ALDAR/ Iman Alaoui
L’ancien président sud-africain Jacob Zuma s’est rendu dans la capitale marocaine, Rabat, une visite qui a surpris de nombreux observateurs, non seulement par son timing, mais surtout par les messages implicites qu’elle véhicule. Elle pourrait bien marquer un tournant stratégique dans l’approche de l’Afrique du Sud concernant le dossier du Sahara marocain. Ce pays, longtemps considéré comme l’un des soutiens les plus fervents du Front Polisario sur les scènes africaine et internationale, semble amorcer aujourd’hui une révision discrète de ses positions traditionnelles, en phase avec les mutations que connaît le continent et le poids grandissant du Maroc sur les plans régional et international.
La visite de Jacob Zuma, figure emblématique de la politique sud-africaine, ne peut être interprétée indépendamment de la stratégie que mène le Maroc depuis plusieurs années : renforcer sa présence en Afrique par le biais de la coopération économique, de l’intégration continentale et d’une diplomatie calme et proactive.
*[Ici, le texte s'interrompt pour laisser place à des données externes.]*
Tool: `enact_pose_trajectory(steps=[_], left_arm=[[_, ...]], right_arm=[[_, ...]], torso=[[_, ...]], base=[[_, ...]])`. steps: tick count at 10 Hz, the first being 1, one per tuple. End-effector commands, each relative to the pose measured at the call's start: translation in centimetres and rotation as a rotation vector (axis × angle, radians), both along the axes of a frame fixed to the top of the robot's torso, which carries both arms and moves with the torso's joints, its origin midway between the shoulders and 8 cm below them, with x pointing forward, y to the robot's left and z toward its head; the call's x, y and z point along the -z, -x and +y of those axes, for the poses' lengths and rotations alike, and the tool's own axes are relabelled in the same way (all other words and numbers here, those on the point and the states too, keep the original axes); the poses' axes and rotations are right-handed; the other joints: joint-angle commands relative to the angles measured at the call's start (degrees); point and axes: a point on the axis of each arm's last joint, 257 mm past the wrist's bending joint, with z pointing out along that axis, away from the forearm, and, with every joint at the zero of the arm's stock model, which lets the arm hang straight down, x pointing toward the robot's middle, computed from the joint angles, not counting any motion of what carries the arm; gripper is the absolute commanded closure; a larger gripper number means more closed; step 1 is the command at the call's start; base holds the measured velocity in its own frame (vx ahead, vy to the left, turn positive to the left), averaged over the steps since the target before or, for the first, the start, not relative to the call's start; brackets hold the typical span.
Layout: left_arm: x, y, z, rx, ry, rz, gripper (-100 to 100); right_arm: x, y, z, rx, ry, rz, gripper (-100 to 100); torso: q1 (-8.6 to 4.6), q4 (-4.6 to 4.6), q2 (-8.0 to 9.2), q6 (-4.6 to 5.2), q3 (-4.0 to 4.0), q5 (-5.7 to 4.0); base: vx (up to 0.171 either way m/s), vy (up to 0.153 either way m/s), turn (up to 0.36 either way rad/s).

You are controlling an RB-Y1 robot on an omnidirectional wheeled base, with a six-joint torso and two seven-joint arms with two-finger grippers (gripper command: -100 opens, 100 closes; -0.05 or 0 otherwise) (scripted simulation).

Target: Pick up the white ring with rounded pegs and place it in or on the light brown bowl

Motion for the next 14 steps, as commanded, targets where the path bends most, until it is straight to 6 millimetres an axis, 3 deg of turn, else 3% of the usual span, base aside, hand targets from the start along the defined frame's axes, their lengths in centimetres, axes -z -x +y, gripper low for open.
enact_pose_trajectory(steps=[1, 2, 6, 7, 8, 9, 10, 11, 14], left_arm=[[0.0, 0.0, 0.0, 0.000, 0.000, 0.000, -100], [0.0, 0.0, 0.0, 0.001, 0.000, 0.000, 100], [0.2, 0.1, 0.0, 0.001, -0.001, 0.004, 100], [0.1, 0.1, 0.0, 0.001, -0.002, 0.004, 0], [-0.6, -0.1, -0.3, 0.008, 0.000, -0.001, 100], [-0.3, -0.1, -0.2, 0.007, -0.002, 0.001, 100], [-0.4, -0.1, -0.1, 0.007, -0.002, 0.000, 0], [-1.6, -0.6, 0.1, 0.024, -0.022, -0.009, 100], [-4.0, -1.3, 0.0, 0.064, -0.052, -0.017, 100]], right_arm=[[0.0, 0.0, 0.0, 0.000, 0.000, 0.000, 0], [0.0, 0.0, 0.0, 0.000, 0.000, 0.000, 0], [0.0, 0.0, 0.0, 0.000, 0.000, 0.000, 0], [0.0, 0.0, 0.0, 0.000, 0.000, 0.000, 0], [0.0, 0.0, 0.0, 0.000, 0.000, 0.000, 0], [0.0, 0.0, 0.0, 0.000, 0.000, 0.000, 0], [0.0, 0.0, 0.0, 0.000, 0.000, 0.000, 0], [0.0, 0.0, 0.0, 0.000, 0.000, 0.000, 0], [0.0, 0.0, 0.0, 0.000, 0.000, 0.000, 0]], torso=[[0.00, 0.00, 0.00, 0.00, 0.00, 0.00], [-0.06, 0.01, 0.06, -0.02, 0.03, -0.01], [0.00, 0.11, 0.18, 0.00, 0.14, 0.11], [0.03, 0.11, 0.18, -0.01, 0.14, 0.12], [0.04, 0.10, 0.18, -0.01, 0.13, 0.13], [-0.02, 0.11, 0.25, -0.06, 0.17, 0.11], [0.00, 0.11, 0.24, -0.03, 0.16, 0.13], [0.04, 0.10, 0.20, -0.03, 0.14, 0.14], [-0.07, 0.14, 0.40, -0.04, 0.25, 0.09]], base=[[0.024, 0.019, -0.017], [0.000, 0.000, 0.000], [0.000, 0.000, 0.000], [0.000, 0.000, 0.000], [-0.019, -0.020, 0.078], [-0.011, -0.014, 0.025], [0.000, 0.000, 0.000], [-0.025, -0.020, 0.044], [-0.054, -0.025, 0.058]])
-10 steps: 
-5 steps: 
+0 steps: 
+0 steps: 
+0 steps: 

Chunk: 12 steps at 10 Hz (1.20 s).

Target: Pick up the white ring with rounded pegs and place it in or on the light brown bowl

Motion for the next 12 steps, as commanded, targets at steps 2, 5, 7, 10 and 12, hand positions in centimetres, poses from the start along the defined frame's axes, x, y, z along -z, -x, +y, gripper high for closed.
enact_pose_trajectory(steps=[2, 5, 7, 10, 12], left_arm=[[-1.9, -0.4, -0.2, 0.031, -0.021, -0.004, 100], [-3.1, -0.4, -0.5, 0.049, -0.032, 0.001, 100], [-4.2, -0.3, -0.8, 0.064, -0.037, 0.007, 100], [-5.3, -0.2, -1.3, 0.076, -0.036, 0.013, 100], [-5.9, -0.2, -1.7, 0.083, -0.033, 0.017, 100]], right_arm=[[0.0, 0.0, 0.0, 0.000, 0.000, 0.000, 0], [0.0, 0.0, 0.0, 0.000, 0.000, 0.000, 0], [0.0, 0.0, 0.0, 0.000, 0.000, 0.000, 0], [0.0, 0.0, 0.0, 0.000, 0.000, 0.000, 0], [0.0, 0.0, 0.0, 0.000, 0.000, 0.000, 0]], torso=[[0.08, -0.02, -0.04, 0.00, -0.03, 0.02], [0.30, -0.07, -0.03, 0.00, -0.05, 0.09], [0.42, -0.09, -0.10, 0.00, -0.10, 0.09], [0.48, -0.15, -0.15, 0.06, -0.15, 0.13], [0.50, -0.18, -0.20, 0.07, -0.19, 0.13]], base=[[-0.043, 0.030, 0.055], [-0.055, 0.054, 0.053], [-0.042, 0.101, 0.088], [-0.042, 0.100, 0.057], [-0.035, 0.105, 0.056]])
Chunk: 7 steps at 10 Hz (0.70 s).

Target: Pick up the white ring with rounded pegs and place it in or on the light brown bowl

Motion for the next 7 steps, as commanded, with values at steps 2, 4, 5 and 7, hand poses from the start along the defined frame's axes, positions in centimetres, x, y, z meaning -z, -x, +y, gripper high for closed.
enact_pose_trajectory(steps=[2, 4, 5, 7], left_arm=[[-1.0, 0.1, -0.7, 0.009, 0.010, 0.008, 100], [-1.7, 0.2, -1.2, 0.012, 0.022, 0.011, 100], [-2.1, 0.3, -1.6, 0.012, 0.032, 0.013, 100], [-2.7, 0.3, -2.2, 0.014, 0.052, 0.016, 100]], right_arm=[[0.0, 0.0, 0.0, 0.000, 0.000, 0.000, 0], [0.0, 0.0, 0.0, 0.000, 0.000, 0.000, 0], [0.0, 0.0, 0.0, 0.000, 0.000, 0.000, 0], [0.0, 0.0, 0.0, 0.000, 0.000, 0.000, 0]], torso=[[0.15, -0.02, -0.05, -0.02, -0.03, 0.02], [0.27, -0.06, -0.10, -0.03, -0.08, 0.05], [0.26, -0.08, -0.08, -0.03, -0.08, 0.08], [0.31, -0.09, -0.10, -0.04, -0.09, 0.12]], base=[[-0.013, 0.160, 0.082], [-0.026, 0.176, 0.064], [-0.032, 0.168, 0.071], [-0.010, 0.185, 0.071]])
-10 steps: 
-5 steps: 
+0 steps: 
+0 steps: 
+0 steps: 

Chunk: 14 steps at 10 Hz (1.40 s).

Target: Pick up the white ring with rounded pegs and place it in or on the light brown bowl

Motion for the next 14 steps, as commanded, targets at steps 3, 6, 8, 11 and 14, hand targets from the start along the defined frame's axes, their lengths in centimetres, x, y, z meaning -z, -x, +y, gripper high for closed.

Le Royaume, qui a su rallier un soutien croissant à son initiative d’autonomie pour le Sahara, ne s’est pas contenté d’obtenir des positions officielles ; il a également cherché à pénétrer des bastions longtemps considérés comme acquis à la thèse séparatiste. Et il semble que l’Afrique du Sud, malgré des années de soutien affiché au Polisario, commence à percevoir la nécessité de s’aligner sur une nouvelle dynamique régionale et internationale, fondée sur une approche réaliste, loin des considérations idéologiques dépassées.
Les implications de la visite de Zuma vont bien au-delà du protocole : elle envoie un signal fort selon lequel une partie de l’élite politique sud-africaine commence à considérer la proposition marocaine d’autonomie avec un regard neuf, comme une solution pragmatique susceptible de garantir la stabilité régionale et de clore un conflit ancien ayant longtemps entravé l’unité et l’efficacité de l’Union africaine. L’importance de cette visite réside aussi dans la symbolique de la personnalité de Zuma, longtemps associée à des discours hostiles au Maroc, ce qui confère à son déplacement un caractère exceptionnel dans le contexte actuel de recompositions géopolitiques.
Le Maroc, de son côté, a su transformer le débat autour du Sahara d’un conflit politique figé en un dossier de développement tourné vers l’avenir. Grâce à des investissements massifs dans ses provinces du Sud, et à l’ouverture de dizaines de consulats africains, arabes et américains à Laâyoune et Dakhla, il a réussi à déplacer la bataille du terrain diplomatique onusien vers le terrain des faits et du développement, où les slogans séparatistes perdent de leur crédibilité face à la réalité. Dans cette dynamique, la visite de Zuma apparaît comme un nouvel indicateur de l’effritement progressif du discours traditionnel que certains pays ont entretenu pendant des décennies pour des raisons historiques ou des calculs politiques devenus obsolètes.
Ce qui distingue le Maroc aujourd’hui, ce n’est pas seulement sa puissance économique ou son influence diplomatique, mais sa capacité à redéfinir les alliances sur la base d’un partenariat mutuellement bénéfique, sans jamais renoncer à ses principes fondamentaux. C’est précisément cela qui semble commencer à convaincre certains anciens alliés du Polisario de reconsidérer, même progressivement, leur position. En ce sens, la visite de Zuma pourrait être l’un des premiers épisodes d’une série de mutations à venir, pouvant concerner d’autres pays qui se sont longtemps opposés à la proposition marocaine sans en mesurer réellement la portée.
En définitive, la visite de l’ancien président sud-africain ne constitue peut-être pas une déclaration officielle de changement dans la politique de Pretoria, mais elle représente incontestablement les prémices d’une nouvelle maturité politique au sein des cercles de décision africains. Une maturité qui comprend que seules les solutions réalistes, fondées sur la souveraineté et l’intégrité territoriale, peuvent garantir une stabilité durable et ouvrir la voie à une Afrique unie et forte.